Exercise prompt — Your task is to transcribe the data exactly while omitting each picture.

Information provided —
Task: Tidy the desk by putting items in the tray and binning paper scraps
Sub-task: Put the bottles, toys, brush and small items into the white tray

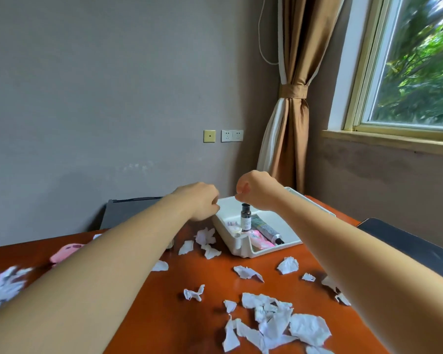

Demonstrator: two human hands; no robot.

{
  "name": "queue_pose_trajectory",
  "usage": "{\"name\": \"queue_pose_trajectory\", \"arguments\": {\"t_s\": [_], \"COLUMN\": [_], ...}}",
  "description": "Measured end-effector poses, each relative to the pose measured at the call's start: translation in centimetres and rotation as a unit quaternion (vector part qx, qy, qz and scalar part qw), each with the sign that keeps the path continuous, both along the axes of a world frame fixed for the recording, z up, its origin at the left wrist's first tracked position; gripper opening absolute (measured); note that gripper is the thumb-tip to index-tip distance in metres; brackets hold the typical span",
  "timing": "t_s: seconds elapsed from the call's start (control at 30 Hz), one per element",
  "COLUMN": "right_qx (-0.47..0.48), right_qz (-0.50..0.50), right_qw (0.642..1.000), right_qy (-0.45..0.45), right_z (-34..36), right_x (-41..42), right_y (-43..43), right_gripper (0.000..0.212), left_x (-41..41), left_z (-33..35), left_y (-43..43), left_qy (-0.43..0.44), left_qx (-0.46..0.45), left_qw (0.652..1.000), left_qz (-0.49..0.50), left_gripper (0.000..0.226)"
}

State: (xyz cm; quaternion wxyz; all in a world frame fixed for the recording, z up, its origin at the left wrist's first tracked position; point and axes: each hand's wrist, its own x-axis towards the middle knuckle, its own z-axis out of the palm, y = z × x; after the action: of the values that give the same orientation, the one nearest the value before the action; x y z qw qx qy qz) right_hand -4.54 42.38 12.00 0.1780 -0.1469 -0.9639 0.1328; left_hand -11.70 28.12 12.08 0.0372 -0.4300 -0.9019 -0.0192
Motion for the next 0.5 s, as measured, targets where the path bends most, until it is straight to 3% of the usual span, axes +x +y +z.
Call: {"name": "queue_pose_trajectory", "arguments": {"t_s": [0.5], "right_qx": [0.009], "right_qz": [0.085], "right_qw": [0.993], "right_qy": [-0.079], "right_z": [-1.1], "right_x": [2.5], "right_y": [-13.9], "right_gripper": [0.027], "left_x": [5.0], "left_z": [0.4], "left_y": [-18.4], "left_qy": [0.025], "left_qx": [0.007], "left_qw": [0.998], "left_qz": [0.055], "left_gripper": [0.025]}}
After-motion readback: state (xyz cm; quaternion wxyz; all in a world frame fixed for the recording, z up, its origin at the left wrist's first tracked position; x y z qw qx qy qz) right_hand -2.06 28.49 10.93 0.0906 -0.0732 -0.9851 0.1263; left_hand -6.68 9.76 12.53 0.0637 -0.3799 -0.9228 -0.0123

Answer section —
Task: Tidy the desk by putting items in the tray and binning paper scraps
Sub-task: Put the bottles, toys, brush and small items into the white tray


Demonstrator: two human hands; no robot.

{
  "name": "queue_pose_trajectory",
  "usage": "{\"name\": \"queue_pose_trajectory\", \"arguments\": {\"t_s\": [_], \"COLUMN\": [_], ...}}",
  "description": "Measured end-effector poses, each relative to the pose measured at the call's start: translation in centimetres and rotation as a unit quaternion (vector part qx, qy, qz and scalar part qw), each with the sign that keeps the path continuous, both along the axes of a world frame fixed for the recording, z up, its origin at the left wrist's first tracked position; gripper opening absolute (measured); note that gripper is the thumb-tip to index-tip distance in metres; brackets hold the typical span",
  "timing": "t_s: seconds elapsed from the call's start (control at 30 Hz), one per element",
  "COLUMN": "right_qx (-0.47..0.48), right_qz (-0.50..0.50), right_qw (0.642..1.000), right_qy (-0.45..0.45), right_z (-34..36), right_x (-41..42), right_y (-43..43), right_gripper (0.000..0.212), left_x (-41..41), left_z (-33..35), left_y (-43..43), left_qy (-0.43..0.44), left_qx (-0.46..0.45), left_qw (0.652..1.000), left_qz (-0.49..0.50), left_gripper (0.000..0.226)"
}

State: (xyz cm; quaternion wxyz; all in a world frame fixed for the recording, z up, its origin at the left wrist's first tracked position; point and axes: each hand's wrist, its own x-axis towards the middle knuckle, its own z-axis out of the palm, y = z × x; after the action: of the values that give the same orientation, the one nearest the value before the action; x y z qw qx qy qz) right_hand -4.54 42.38 12.00 0.1780 -0.1469 -0.9639 0.1328; left_hand -11.70 28.12 12.08 0.0372 -0.4300 -0.9019 -0.0192
Motion for the next 0.5 s, as measured, targets where the path bends most, until it is straight to 3% of the usual span, axes +x +y +z.
Call: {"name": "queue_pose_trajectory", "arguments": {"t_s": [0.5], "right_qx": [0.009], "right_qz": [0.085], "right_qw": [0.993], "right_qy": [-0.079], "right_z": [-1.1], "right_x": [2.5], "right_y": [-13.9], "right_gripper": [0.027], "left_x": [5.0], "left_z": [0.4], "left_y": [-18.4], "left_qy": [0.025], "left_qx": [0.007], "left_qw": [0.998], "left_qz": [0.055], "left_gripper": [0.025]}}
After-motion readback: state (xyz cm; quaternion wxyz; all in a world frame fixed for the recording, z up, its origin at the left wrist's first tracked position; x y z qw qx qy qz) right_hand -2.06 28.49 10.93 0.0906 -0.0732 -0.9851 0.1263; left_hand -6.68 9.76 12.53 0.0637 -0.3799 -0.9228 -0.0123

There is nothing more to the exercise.